(Records contained in a dataset)

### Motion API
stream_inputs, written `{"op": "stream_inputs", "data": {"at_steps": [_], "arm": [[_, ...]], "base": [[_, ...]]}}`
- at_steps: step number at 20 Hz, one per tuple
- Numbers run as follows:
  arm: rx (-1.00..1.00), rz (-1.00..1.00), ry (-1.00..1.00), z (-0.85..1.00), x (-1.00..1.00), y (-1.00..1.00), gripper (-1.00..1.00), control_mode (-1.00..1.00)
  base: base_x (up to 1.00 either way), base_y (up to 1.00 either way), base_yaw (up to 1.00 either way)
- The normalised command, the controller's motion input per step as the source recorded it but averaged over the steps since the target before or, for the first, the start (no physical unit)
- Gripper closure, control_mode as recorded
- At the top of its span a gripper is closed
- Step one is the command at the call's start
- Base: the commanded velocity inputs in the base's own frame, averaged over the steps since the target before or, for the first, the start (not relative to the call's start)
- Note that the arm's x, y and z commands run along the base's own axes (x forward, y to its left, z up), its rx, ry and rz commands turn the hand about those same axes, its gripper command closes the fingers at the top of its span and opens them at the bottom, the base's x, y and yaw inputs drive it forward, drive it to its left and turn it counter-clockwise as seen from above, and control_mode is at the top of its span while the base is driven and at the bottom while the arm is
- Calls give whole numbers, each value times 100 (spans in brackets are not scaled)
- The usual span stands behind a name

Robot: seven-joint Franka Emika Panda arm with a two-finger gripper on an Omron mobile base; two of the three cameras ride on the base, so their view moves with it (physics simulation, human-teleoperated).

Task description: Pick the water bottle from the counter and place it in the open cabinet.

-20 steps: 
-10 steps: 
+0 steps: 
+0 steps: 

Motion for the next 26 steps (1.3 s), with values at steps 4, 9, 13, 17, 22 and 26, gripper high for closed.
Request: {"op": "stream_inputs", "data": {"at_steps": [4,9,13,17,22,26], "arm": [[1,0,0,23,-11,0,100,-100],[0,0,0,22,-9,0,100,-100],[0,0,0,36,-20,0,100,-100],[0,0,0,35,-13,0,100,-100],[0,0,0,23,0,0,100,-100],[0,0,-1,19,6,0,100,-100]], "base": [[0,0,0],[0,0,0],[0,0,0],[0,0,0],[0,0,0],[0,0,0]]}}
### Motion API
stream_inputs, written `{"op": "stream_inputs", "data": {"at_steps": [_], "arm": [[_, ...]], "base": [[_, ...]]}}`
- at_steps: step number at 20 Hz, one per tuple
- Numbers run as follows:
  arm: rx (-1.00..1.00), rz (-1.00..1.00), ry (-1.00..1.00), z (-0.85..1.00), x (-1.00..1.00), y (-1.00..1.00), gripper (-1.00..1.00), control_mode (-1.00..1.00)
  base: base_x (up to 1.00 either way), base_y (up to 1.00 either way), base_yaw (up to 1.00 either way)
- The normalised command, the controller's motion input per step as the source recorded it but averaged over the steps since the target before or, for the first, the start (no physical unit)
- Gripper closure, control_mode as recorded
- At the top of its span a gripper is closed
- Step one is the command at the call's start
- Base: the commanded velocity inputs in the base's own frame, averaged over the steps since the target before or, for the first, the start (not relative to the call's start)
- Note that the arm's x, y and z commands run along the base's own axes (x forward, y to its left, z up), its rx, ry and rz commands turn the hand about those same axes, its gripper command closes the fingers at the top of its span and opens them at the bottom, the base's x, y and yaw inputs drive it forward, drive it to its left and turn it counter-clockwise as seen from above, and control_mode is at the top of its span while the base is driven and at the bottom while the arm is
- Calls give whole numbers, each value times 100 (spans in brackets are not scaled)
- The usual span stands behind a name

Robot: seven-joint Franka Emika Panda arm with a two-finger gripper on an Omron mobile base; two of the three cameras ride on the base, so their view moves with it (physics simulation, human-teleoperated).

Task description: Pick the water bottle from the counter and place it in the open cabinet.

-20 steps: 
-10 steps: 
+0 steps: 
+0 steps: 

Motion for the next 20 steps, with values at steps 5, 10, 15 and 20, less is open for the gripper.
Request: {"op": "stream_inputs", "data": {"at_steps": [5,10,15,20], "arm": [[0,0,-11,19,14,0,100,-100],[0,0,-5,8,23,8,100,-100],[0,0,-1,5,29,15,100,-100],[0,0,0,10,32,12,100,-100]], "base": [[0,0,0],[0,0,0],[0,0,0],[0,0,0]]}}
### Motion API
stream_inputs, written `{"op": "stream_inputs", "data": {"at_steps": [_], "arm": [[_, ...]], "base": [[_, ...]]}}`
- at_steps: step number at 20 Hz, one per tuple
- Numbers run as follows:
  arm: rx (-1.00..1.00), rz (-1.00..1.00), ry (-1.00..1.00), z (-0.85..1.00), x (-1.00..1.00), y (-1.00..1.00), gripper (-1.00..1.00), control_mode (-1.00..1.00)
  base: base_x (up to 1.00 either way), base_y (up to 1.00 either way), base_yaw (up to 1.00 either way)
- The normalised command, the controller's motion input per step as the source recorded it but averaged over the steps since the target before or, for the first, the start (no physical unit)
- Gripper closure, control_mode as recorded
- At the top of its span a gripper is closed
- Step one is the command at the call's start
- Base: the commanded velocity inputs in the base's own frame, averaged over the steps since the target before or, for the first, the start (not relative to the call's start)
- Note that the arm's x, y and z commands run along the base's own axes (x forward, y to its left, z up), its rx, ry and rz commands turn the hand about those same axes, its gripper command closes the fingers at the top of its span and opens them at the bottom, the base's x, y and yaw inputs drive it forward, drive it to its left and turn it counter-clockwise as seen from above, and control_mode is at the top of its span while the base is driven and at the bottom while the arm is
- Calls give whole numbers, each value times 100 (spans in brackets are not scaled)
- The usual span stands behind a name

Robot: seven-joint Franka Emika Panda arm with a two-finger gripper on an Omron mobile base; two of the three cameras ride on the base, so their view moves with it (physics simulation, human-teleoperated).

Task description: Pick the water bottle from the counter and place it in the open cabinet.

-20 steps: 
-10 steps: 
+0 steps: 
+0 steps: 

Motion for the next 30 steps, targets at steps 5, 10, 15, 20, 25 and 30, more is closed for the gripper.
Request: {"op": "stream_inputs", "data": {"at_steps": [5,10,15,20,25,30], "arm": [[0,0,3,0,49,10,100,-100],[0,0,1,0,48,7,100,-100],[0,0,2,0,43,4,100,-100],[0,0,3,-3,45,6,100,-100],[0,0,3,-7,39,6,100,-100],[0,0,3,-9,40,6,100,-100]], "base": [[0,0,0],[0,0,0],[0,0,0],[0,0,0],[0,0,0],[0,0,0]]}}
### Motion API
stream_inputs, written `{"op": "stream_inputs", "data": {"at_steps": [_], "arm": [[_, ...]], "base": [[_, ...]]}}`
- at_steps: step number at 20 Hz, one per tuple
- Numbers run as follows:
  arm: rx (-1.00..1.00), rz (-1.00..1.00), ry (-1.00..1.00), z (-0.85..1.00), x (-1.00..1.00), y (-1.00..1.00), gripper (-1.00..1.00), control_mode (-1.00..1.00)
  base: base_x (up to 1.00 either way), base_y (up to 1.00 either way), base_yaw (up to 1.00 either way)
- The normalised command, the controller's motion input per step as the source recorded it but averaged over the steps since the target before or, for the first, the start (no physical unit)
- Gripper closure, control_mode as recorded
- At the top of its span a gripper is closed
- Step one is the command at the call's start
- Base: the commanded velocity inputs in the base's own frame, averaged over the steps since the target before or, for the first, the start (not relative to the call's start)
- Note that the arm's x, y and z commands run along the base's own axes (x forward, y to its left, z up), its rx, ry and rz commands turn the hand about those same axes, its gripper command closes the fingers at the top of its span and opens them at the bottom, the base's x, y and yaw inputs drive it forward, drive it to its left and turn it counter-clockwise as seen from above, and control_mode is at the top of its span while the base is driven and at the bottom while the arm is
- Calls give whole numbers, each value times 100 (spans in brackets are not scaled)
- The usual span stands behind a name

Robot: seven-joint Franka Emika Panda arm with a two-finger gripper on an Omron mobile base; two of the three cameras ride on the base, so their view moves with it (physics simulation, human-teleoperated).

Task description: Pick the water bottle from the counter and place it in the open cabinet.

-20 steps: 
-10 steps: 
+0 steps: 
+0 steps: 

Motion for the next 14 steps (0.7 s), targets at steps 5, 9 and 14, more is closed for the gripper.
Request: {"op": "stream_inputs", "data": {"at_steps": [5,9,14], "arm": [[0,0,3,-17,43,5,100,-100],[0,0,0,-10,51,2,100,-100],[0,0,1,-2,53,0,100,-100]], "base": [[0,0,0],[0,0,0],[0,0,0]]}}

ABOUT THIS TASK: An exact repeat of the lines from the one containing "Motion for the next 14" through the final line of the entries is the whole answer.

RESPONSE FOR THIS EXERCISE:
Motion for the next 14 steps (0.7 s), targets at steps 5, 9 and 14, more is closed for the gripper.
Request: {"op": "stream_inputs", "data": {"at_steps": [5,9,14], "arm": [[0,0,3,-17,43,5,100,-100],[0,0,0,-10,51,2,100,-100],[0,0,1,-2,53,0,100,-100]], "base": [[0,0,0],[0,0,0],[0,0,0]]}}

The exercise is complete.